Alissa St Laurent

Personal information
- Born: 26 July 1984 (age 42) Mountain View, Alberta, Canada
- Years active: 2013–present

Sport
- Sport: Running
- Event: Ultramarathon
- Club: Fast Trax

Achievements and titles
- Personal bests: 125 km: 13:52; 100 km: 8:50; 100 Miles: 18:37;

= Alissa St Laurent =

Canadian ultramarathon runner

Alissa St Laurent (born 26 July 1984) is a Canadian ultramarathon runner. She began her ultra career in 2013 and has competed for the Canadian National team in 100km World Championships and the 2015 IAU Trail World Championships. She holds numerous course records, including those for the Sinister 7 100-mile and the Lost Soul 100-km ultramarathons. She received national attention after becoming the first female to win the 125-km Canadian Death Race outright in 2015 and her later comments in the media encouraging more women to take up competitive sports such as ultrarunning.

==Personal life==
St Laurent grew up in Mountain View, Alberta, and spent most of her childhood in the mountains of southern Alberta. She moved to Edmonton for work after graduating from university and trains out of Fast Trax sports store and running club in Edmonton. St Laurent is an advocate for female athletes in sports and works to encourage more young girls and women to take up competitive sports such as ultrarunning.

==Career==
St Laurent began her ultramarathon career in 2013, one of her first races being the 50-mile Blackfoot Ultra. That same year she ran the Lost Soul 100 km in the undulating foothills outside of Lethbridge, Alberta, finishing as the top female. In her first attempt at the 125-km Canadian Death Race in August 2013, a race with over 17000 ft of elevation change, St Laurent won with a time of 16:03:37.

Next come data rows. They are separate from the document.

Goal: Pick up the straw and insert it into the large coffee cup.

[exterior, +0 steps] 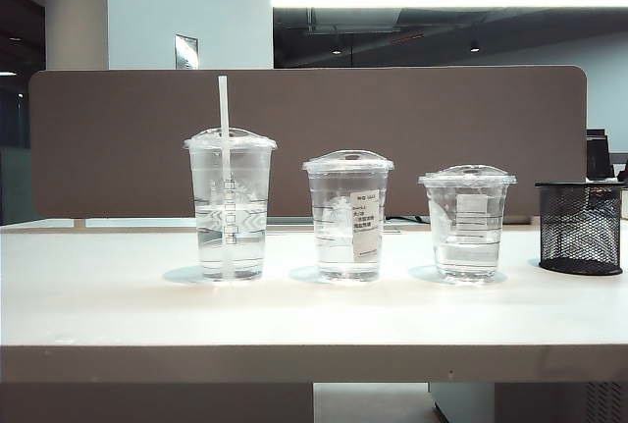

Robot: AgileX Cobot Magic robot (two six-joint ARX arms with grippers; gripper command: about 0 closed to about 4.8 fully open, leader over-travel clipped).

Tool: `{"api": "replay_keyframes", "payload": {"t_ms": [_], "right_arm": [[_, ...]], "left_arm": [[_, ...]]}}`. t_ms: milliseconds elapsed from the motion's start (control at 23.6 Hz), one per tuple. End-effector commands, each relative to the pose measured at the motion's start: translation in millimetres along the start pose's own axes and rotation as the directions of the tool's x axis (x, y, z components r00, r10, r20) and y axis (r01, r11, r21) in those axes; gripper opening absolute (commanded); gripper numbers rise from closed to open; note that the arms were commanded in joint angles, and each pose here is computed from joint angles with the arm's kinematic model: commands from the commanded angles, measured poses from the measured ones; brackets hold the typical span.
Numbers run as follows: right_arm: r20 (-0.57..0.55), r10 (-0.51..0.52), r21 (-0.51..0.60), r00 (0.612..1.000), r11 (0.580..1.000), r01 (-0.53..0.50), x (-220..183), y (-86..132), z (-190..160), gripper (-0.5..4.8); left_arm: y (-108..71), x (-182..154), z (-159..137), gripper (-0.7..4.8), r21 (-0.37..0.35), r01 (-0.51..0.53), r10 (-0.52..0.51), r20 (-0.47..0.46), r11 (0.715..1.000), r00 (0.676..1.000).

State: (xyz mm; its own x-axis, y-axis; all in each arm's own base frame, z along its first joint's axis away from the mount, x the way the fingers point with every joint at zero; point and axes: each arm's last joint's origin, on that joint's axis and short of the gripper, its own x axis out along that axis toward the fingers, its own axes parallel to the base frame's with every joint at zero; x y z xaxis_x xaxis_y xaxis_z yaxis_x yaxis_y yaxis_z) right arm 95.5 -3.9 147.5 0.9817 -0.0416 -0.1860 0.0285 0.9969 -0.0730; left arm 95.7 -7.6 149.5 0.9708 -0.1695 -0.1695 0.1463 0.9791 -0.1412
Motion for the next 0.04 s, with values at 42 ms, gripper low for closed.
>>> {"api": "replay_keyframes", "payload": {"t_ms": [42], "right_arm": [[0.005, -0.001, 0.002, 1.000, 1.000, 0.001, 0.7, 0.2, -1.1, -0.04]], "left_arm": [[0.1, 0.0, 0.2, -0.03, 0.006, 0.002, -0.002, 0.004, 1.000, 1.000]]}}
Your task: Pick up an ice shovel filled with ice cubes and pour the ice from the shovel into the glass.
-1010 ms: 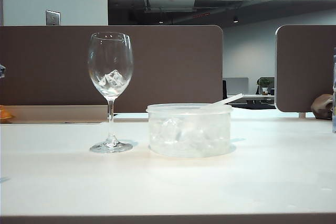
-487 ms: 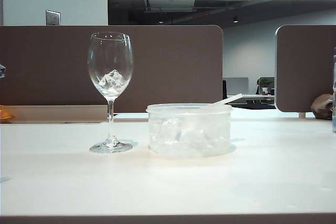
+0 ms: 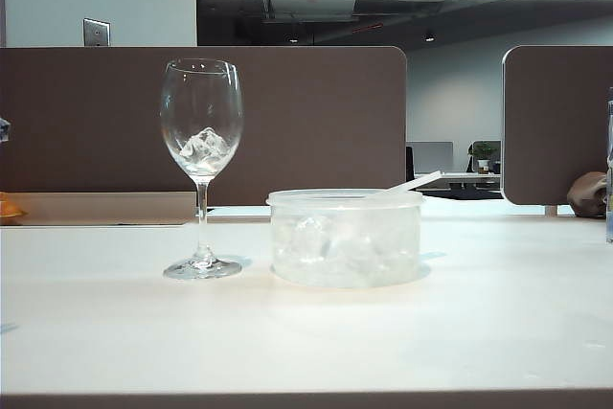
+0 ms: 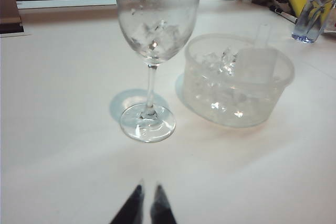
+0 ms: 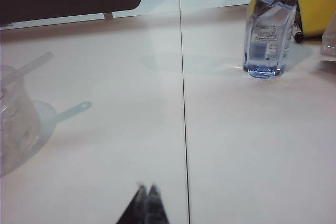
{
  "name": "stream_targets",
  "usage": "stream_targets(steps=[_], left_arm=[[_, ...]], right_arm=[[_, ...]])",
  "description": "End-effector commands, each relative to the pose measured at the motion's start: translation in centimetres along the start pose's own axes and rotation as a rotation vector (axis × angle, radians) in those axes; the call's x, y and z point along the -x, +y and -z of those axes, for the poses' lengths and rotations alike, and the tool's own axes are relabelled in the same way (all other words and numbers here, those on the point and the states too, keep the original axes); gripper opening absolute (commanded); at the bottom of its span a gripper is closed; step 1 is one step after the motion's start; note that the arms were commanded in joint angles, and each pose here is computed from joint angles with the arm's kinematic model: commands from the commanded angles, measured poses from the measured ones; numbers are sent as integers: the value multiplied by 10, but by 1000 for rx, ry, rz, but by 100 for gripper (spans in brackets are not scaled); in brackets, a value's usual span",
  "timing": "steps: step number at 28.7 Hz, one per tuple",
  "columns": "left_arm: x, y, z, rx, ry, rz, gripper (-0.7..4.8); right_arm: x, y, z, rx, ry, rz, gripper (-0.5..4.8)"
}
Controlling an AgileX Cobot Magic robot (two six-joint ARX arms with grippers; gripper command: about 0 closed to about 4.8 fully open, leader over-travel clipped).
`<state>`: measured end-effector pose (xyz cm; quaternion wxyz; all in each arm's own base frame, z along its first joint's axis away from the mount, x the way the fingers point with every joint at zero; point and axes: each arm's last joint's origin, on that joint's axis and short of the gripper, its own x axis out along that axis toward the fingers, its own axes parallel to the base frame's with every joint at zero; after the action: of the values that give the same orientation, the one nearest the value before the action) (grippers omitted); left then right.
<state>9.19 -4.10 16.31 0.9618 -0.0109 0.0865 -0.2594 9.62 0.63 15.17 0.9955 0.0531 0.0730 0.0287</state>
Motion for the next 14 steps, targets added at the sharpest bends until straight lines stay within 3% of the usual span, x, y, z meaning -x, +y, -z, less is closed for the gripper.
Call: stream_targets(steps=[1,14], left_arm=[[0,0,-2,-3,-13,3,30],[0,0,-2,-3,-13,3,30]], right_arm=[[-1,0,1,-2,-7,-3,-1],[-1,0,-1,-1,-19,-5,-1]])
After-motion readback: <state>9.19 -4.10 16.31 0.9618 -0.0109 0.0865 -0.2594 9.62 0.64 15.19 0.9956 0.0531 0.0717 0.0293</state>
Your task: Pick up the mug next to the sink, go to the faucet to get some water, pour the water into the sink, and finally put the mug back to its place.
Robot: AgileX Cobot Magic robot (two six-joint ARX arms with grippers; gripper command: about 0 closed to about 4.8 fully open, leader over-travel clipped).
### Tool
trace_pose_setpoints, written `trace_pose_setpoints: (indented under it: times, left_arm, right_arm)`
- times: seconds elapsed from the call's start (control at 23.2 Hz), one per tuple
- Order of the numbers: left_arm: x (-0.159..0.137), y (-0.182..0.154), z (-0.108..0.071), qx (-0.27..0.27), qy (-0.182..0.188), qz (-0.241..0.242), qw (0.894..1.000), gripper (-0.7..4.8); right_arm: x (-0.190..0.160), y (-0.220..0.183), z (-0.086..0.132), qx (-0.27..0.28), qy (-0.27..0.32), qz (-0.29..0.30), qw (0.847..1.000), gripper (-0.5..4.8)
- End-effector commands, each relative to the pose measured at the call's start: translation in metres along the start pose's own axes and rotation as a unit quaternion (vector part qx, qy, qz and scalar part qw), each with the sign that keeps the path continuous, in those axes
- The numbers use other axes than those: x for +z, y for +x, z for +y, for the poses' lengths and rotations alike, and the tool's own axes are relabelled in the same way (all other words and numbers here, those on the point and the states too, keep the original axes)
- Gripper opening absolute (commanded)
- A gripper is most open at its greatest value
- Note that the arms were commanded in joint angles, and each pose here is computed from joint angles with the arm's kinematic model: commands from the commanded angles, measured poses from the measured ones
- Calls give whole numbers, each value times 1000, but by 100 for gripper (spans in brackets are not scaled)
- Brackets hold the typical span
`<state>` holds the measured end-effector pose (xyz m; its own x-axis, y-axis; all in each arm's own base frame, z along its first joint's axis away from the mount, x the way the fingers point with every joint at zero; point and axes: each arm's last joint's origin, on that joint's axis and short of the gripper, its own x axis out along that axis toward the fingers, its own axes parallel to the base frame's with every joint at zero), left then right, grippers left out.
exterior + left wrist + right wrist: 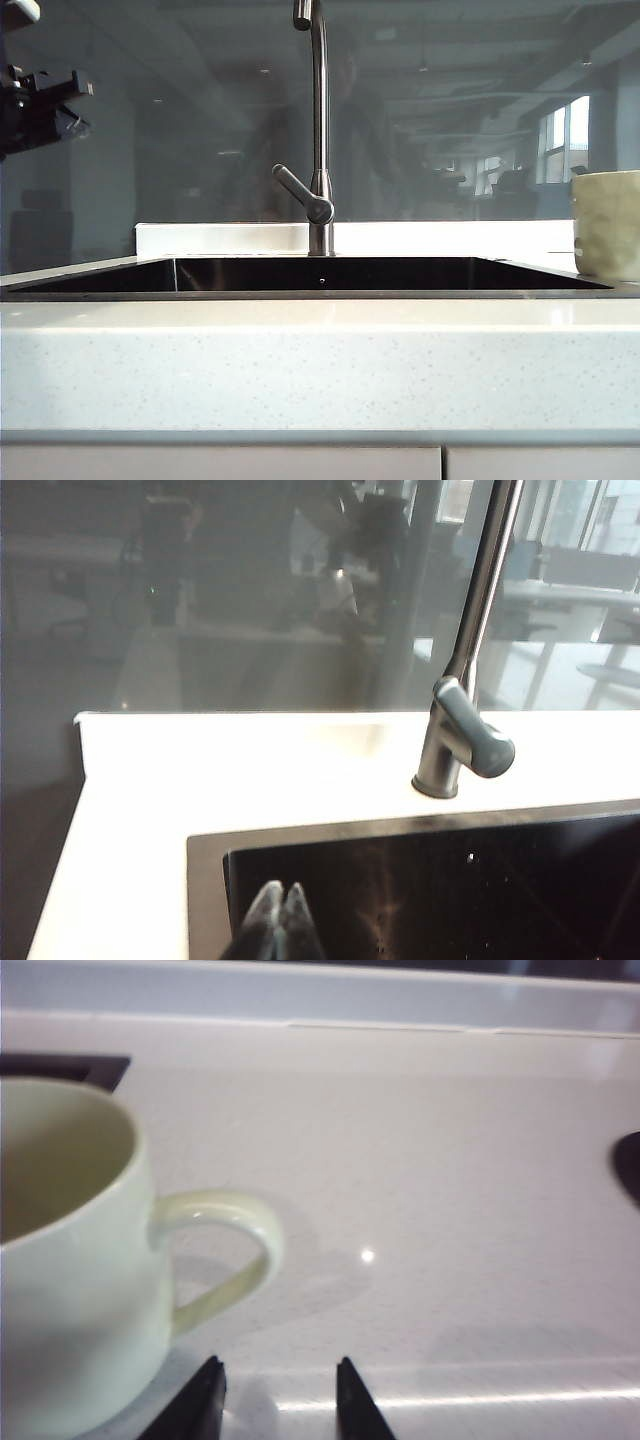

In 2014 St Laurent again raced Lost Soul, winning top female and setting the course record with a time of 11:00:55. The race was extremely close, with the top male finisher finishing in a course record time of 11:00:14, just 41 seconds ahead of St Laurent. In 2014 St Laurent took on her first 100-mile race with the Western States 100 in California and came 13th with a time of 22:17:43. Also in 2014 St Laurent completed the Trans Gaspe 260-km seven-day stage race in Quebec.

In 2015 St Laurent won the mountainous 100-Mile Sinister 7 race and set the female course record of 18:37:19 as well as breaking the previous male course record. The 100-mile race takes place in the mountains of Crowsnest Pass, Alberta and has over 18658 ft of elevation gain. She finished 15 minutes behind the top male finisher Dave Proctor, at one point being less than 5 minutes behind him.

St Laurent raced the Canadian Death Race in 2015, less than three weeks after winning the Sinister 7, becoming the first female in the 15-year history of the race to win outright with a time of 13:53:34.

In fall of 2015 St Laurent set the course record at the Cascade Crest 100 mile ultra in Washington at 19:25:56

==Public speaking==
St Laurent has spoken several times in schools about ultrarunning and females in sports.